Possible reasons for error in values:
TinkerCAD was an online software tool used in order to construct different objects using the preprogrammed objects built into the software itself and combining them into different shapes. TinkerCAD first had a detailed summary and lessons on instruction on the process that one can use in order to design different objects. TinkerCAD was used to build an Open PCR machine using objects imported into the software and then assembling them in the CAD software itself. TinkerCAD software assembled the premade parts quickly and with precision; the shape tool showed small details and sizes of the different objects for ease of assembly and several other tools made TinkerCAD a good software for novice assembly of the Open PCR machine.
Feature 1: Consumables Kit
The consumable kit that came with the original PCR reaction was fairly thoroughly prepared and well kept. The consumable kit that comes with this PCR machine will include the same products such as gloves, the micropipetters, SYBR Green solution, the master mix containing: taq polymerase, dNTPs, Buffer solution and primers; tray tables, micropipet tips and a disposable waste container. The consumables kit had several different problems with it during the experiment that added error and uncertainty to the experiment. The consumables kit that comes with our PCR machine includes an efficiently designed tray table that holds different test tubes of any size within the tray table itself. Furthermore, instead of wrapping the SYBR Green solution in an aluminium foil wrapping to keep it from deteriorating, the consumables kit comes with reaction tubes of SYBR Green that are all black on the outside in order to hold light sensitive solutions. Furthermore several reaction tubes will be included of different colors in order to differentiate between different samples, and on those tubes there will be rough strips to label the samples that are resistant against heat erosion. The tray table itself also has features of attaching to the actual PCR machine for ease of storage and space. The micropipettes have presets on the volume levels within this consumables kit. The micropipettor is now fully digitized so that the volume intake can be inputted electronically and distributed electronically with less human interaction at the press of a single putton. Preloaded pcr material is included in the forms of a master mix with all the materials combined and individual materials for further usage and combination of PCR products.

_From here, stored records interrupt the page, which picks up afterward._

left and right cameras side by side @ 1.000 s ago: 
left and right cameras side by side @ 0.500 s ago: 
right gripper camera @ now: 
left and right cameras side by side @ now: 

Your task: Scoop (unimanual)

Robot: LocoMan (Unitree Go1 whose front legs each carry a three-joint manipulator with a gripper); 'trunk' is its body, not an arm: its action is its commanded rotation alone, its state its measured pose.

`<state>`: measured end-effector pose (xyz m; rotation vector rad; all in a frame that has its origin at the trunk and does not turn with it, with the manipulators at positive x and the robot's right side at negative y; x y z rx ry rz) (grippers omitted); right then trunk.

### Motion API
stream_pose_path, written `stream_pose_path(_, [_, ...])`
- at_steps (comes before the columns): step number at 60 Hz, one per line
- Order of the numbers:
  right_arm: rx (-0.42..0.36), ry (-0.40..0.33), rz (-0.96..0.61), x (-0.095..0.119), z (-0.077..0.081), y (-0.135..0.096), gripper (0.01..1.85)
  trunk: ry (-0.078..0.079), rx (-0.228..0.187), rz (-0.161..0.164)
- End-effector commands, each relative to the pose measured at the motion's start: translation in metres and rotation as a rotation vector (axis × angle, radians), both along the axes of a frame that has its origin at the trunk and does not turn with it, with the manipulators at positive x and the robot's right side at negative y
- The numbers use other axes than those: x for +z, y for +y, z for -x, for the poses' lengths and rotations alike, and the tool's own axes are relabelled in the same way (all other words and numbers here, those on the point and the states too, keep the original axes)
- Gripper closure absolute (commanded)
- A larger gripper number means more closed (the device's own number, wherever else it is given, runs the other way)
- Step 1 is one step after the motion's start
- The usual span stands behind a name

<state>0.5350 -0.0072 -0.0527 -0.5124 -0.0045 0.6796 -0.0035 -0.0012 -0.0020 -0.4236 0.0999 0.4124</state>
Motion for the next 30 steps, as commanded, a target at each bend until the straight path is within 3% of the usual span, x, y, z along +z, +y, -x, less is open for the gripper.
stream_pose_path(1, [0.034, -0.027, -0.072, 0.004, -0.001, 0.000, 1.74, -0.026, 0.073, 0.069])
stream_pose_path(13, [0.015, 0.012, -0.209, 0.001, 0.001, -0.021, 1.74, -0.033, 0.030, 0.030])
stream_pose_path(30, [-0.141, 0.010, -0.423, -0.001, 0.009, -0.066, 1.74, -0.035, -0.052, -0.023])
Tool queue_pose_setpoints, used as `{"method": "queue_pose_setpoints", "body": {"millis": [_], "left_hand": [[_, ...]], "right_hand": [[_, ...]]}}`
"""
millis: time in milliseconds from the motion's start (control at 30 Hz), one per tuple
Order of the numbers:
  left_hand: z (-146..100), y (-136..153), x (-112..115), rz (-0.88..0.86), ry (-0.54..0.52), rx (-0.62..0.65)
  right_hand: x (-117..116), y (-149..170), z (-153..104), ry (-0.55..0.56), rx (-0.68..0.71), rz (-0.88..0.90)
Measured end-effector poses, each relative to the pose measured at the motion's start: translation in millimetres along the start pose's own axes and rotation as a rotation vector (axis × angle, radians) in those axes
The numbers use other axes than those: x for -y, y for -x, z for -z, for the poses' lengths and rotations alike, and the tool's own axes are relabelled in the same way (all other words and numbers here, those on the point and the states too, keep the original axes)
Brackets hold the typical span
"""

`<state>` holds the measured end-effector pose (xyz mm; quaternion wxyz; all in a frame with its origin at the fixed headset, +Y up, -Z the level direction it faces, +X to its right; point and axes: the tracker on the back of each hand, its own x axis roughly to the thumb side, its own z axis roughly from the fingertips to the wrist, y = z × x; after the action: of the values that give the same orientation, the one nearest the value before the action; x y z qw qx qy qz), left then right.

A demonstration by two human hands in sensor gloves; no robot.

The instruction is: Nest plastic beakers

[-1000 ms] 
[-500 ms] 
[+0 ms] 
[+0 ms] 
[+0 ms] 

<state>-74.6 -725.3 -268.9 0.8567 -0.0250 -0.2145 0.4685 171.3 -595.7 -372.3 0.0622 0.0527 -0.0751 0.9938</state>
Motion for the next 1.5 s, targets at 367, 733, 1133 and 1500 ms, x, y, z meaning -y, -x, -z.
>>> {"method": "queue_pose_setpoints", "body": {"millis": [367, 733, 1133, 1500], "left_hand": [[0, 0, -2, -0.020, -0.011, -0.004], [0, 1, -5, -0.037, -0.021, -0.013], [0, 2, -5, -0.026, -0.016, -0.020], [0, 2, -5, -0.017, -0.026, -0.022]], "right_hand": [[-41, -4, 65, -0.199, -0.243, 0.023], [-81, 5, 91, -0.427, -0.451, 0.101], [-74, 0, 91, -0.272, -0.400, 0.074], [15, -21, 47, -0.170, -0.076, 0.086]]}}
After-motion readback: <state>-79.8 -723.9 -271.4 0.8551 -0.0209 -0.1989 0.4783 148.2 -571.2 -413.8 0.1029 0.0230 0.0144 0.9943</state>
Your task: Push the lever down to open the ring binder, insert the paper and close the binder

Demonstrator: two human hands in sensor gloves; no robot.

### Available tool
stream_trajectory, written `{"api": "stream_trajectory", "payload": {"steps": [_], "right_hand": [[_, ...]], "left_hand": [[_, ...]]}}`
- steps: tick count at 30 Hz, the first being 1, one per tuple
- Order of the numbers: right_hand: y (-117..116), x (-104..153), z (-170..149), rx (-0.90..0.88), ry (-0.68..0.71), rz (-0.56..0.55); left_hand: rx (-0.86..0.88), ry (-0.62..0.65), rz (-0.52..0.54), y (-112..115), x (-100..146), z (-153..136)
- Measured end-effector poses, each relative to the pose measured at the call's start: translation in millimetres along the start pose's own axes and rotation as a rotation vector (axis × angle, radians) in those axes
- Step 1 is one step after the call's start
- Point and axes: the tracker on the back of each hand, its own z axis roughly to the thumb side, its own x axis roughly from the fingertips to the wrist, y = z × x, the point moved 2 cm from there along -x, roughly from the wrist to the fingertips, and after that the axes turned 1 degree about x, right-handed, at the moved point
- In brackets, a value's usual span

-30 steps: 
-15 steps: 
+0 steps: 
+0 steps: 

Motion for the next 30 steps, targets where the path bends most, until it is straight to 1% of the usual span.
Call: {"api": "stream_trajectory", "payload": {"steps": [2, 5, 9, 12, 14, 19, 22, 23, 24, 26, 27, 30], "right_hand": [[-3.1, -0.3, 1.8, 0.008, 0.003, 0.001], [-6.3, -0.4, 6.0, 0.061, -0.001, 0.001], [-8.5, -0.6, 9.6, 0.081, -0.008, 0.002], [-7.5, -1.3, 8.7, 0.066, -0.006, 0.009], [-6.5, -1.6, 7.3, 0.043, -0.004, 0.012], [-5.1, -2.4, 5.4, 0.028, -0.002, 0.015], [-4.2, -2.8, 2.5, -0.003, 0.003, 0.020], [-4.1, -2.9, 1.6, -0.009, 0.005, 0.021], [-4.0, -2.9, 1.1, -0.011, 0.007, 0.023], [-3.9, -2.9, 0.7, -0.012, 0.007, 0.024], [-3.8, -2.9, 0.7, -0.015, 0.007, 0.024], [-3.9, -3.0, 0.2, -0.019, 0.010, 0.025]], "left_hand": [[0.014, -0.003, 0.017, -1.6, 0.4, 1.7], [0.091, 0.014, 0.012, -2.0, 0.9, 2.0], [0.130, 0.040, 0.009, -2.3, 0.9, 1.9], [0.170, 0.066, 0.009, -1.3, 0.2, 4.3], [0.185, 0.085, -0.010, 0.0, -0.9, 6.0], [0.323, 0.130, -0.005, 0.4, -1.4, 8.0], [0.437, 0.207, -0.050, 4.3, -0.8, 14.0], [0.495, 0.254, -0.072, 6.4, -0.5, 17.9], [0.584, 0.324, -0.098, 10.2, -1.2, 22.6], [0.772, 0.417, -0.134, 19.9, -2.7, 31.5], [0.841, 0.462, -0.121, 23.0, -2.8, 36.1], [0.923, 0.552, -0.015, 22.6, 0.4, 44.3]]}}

Feature 2: Hardware - PCR Machine & Fluorimeter
The PCR machine, while rather effective when the seal atop the machine is fully fastened, can show very skewed results if the hatch fails to be closed due to human error. With the current design, the latch may not fasten all the way because one must be sure to make sure the cap is all the way closed and the screw is completely tightened. Based on group observations of the machine, it is far too easy for this hatch to be improperly shut, thus causing the data to suffer accuracy. The proposed solution to such a problem is to diminish the likely hood of this human error. The group has decided to apply latches to the hatch atop the machine. These hatches will make sure that the top is both completely closed, as well as securely fastened throughout the duration of the PCR machine cycle.
As for the fluorimeter, the group found the greatest problem to be that the pictures taken of the droplets were not as accurate as they could be. With the way the front flap works, it is difficult for group members to place the camera inside the fluorimeter. Also, the flap fails to completely close, meaning that excess light is being let in which will affect imageJ results. The group proposed a possible curtain mechanism which will both make the fluorimeter easy to access and close better so as to keep light from entering.